As early as the 12th century, some form of the phrase “All roads lead to Rome” was in common parlance. In the 1390s, the English poet Chaucer (author of The Canterbury Tales) wrote “right as diverse pathes leden the folk the righte wey to Rome”, in A Treatise on the Astrolabe. Used today, it means that different paths can lead to the same goal.
In the world of artificial intelligence, the same could be said today: there are many techniques that can support decision-making from rule-based systems to artificial neural networks, to fuzzy models and swarm intelligence.
Public sector agency leaders are often confused by the multitude of approaches, and even more bewildered by how to apply those approaches to their day-to-day problems. There is a common belief among leaders that only large or complex problems require AI. In fact, while AI can and does tackle big, hairy problems, it can also be used for problems that simply require a lot of time and human effort.
Public sector agency leaders need to evaluate what problems they want to solve, or what decisions they are making regularly that they would like to make faster or more cost-effectively. One Australian agency is using AI to make decisions that could be the difference between life and death.
The Western Australia Road Safety Commission (RSC) needs to provide statistical evidence that ensures public funds are well spent.

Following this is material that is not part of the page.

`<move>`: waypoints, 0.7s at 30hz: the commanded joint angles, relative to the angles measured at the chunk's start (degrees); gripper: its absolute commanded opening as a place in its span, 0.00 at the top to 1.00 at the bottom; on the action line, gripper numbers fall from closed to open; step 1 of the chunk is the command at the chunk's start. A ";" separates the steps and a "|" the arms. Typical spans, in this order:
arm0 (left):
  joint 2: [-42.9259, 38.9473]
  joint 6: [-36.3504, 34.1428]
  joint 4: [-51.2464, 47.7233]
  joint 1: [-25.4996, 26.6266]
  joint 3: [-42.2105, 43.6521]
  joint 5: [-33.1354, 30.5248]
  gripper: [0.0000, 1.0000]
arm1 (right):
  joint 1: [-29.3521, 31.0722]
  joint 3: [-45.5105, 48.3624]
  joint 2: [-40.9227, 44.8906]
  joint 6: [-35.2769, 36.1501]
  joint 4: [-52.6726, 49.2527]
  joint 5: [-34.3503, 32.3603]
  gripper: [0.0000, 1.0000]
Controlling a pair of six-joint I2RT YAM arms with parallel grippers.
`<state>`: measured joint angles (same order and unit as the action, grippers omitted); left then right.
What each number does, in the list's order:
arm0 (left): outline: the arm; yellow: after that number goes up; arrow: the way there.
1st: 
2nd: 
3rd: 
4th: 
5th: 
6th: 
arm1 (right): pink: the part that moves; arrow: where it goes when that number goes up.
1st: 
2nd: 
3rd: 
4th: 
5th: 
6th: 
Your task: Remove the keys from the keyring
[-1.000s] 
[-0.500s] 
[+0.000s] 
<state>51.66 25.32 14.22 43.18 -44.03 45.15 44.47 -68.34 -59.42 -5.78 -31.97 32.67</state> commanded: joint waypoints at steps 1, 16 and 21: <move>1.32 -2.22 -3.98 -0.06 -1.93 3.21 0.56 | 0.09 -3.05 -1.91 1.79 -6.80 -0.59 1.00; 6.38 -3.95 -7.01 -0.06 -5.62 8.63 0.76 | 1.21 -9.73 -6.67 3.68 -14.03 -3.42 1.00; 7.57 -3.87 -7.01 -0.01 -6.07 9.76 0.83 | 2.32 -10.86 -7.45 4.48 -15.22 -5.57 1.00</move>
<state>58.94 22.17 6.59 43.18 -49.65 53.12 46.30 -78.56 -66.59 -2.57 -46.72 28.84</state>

Its key initiative, the WA State Government’s 2008–20 roads safety strategy, Towards Zero (rsc.wa.gov.au/About/Role-of-the-Commission/Towards-Zero-Strategy), aims to improve road safety and reduce fatalities and serious injuries.
As with most developed countries, crashes at intersections make up almost 50% of all road accidents. The commission’s data and intelligence team needed to identify where to place red-light speed cameras, which is a proven and effective way to stop these intersection crashes.
Before the use of machine learning algorithms, the team manually ranked road intersections using killed or seriously injured (KSI) statistics, poring over historical crash data in Microsoft Excel. Some data they analysed (eg, vehicle information) was held by other agencies.
Using SAS, the commission was able to rapidly prototype a machine learning model to produce a probability of KSI crashes, assessing intersections by risk, not by crashes. As a result, the complete analytics lifecycle for a project — from data engineering to data visualisation — has dropped from 100 to just 20 hours. Although just in the early stages, a test scenario using the machine learning method estimated a 25% reduction in crashes compared to the previous method.
In this case, as in many other examples of using AI in the public sector, the advantage of speed-to-decision coupled with increases in safety has transformed the commission’s efforts in promoting road safety.
A critical element of RSC’s success is the emphasis it placed on developing a self-sufficient platform. It brought the advanced analytics in-house and now relies on its own analysts, rather than hiring consultants or academics to produce reports and models. In addition, enabling the team to serve up various coding languages using SAS has lowered the threshold to the successful use of AI.
Even though its roads do not lead to Rome, Western Australia has shown that its roads can be safer by combining the automated accuracy of artificial intelligence with the nuanced judgement of human intelligence.